Archive for Science
A month ago, I wrote here about about Nate Turner and statistical prediction. The post discussed forces big, slow, and predictable. It got me thinking about the opposite side of the spectrum: of forces short, swift, and unpredictable. So for the next couple of posts, I’m going to dig into this a bit, starting with politics.
In the next two weeks, election officials will finally decide Minnesota’s senate race between Norm Coleman (R) and Al Franken (D). Out of 2.8 million votes cast, Coleman and Franken are now separated by about fifty votes. I would like to remain optimistic about this but let’s face it: with such a narrow margin, it’s almost guaranteed that the loser will bring charges of fraud, lost ballots, etc.
After the fireworks are over, we will see a slow coming-to-terms by the losing campaign, a Kübler Ross-ian transition from bargaining to depression to acceptance. As this occurs, we will also see “what if” stories blossom like desert flowers. Pundits and reporters will talk about how small changes in events, message, or media would have produced a different outcome.
The last bloom of political “what if” stories followed the 2000 U.S. presidential election. With great wailing and gnashing of teeth, Democrats tried to make sense of an election in which Al Gore won the popular vote yet still lost the election to George Bush. Razor thin victories for Bush in a number of battleground states, most famously Florida where he won by 537 votes of 6 million cast, fueled speculation about the many ways the election could have turned out differently.

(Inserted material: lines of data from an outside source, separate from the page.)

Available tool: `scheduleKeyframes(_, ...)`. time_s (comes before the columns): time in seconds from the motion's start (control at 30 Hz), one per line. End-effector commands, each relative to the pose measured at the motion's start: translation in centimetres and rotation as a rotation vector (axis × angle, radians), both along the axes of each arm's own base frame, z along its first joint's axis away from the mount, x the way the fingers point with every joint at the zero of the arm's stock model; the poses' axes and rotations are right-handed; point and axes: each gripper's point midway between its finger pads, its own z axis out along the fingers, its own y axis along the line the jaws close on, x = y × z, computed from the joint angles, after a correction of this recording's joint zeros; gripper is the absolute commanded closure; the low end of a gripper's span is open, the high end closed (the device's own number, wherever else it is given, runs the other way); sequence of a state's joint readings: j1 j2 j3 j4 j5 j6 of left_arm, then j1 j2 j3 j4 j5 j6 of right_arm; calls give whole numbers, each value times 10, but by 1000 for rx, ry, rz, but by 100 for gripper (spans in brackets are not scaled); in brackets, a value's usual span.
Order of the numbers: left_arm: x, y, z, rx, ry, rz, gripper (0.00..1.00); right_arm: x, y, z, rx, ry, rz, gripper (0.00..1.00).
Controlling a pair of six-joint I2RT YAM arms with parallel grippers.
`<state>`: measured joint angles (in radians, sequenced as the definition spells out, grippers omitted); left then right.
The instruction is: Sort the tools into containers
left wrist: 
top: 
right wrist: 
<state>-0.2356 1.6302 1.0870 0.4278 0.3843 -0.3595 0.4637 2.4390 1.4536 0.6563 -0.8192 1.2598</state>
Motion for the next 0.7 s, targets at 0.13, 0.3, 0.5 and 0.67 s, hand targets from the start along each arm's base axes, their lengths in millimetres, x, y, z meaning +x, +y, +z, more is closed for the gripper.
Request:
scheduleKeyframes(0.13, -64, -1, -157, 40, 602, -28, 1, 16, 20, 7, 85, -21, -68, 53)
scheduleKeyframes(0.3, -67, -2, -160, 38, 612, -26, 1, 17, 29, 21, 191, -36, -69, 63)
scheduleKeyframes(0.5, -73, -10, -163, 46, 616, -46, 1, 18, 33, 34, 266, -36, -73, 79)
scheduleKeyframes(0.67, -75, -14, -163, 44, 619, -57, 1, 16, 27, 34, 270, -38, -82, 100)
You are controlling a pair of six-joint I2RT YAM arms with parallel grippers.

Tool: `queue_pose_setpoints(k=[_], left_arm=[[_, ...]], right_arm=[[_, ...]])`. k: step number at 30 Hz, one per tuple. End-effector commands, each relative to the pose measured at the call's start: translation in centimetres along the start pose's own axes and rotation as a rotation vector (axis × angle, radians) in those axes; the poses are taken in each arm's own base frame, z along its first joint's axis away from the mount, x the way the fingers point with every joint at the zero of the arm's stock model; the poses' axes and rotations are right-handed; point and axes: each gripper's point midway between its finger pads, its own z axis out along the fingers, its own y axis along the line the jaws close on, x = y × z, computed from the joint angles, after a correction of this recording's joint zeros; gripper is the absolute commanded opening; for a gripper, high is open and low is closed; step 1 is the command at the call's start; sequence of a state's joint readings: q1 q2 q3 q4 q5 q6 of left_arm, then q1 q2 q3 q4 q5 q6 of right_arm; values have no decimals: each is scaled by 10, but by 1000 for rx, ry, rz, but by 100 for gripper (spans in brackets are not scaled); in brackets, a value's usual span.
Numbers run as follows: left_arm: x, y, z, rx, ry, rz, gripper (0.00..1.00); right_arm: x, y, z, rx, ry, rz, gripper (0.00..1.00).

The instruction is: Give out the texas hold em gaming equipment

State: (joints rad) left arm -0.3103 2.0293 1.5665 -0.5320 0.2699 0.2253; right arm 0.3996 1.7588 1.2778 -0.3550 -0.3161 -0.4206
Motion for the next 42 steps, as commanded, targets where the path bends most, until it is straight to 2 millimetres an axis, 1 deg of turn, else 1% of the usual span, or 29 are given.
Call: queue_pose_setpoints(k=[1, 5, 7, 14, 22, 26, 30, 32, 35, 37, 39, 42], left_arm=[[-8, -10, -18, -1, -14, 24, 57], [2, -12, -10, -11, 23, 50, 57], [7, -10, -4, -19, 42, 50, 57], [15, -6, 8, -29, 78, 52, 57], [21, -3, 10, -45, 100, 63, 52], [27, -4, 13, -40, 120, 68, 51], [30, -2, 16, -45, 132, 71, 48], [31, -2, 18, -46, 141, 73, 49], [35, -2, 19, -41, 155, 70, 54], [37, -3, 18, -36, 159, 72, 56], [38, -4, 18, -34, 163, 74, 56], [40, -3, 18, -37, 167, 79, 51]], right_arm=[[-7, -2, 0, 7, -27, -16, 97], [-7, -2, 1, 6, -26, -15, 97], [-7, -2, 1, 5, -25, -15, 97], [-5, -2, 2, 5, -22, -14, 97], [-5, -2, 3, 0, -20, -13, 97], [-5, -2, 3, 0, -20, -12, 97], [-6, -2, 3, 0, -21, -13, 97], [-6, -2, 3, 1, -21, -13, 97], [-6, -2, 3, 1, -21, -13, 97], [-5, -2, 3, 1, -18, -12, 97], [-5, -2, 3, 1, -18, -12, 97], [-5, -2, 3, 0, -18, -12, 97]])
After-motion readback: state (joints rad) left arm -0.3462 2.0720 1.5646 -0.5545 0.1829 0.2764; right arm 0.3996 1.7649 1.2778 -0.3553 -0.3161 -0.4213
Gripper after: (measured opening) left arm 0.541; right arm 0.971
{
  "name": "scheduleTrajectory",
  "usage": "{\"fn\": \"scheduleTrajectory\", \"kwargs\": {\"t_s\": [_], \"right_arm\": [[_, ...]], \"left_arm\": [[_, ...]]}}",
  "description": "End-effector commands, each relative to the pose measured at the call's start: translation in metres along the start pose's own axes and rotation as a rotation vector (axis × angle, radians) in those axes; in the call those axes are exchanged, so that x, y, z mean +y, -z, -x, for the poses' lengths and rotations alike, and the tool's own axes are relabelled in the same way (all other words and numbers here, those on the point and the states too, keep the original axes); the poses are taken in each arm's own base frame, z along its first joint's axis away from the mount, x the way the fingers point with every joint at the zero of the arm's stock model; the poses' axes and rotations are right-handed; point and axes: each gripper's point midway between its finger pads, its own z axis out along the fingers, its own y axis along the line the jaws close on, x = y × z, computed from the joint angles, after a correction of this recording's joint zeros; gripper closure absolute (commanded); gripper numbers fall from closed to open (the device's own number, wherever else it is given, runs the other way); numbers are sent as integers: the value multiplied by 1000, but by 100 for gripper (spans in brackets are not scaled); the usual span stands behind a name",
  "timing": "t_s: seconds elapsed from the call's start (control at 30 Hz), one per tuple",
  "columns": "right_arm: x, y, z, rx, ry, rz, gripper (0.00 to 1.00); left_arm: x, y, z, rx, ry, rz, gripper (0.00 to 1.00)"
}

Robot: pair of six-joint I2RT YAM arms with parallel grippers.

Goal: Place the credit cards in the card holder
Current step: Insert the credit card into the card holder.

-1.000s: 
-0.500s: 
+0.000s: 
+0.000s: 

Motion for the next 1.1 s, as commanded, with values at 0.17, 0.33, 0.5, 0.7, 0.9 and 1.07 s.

For many, the spoiler was Ralph Nader, leader of the Green Party, who drew votes away from Gore. For others, it was the dysfunctional Florida voting system. Still others blamed Katherine Harris, Florida State Attorney General, who confirmed the official vote count. Or the Supreme Court. Or Gore himself, who seemed so overstarched as a candidate that he even lost his own state of Tennessee.
In a sense, they are all correct. Any number of factors could have tilted the election in Gore’s favor. In the language of the Academy, we would say that the 2000 presidential election was highly contingent: the outcome wasn’t set in stone. It could have turned out differently.
As an idea, contingency has considerable heft across the disciplines of the Academy. On the science side, evolutionary biologists, have written extensively about the degree to which evolution depended upon contingencies of the environment, that the concept of fitness does not only apply to the fleetest fox or the brawniest buck, but sometimes to the dumb luck of being well adapted to an unforeseeable event. Steven Jay Gould writes about this in regards to the middle-Cambrian organisms discovered in the Burgess Shale Formation.
Better known to the rest of us are early mammals who managed to win the Darwinian lottery by being around when a comet the size of Manhattan plowed into the Earth 65 million years ago. Although the evolutionary implications of this event are still hotly debated, few doubt that something big happened to disrupt ecosystems all over the world, ultimately leading to the extinction of the dinosaurs.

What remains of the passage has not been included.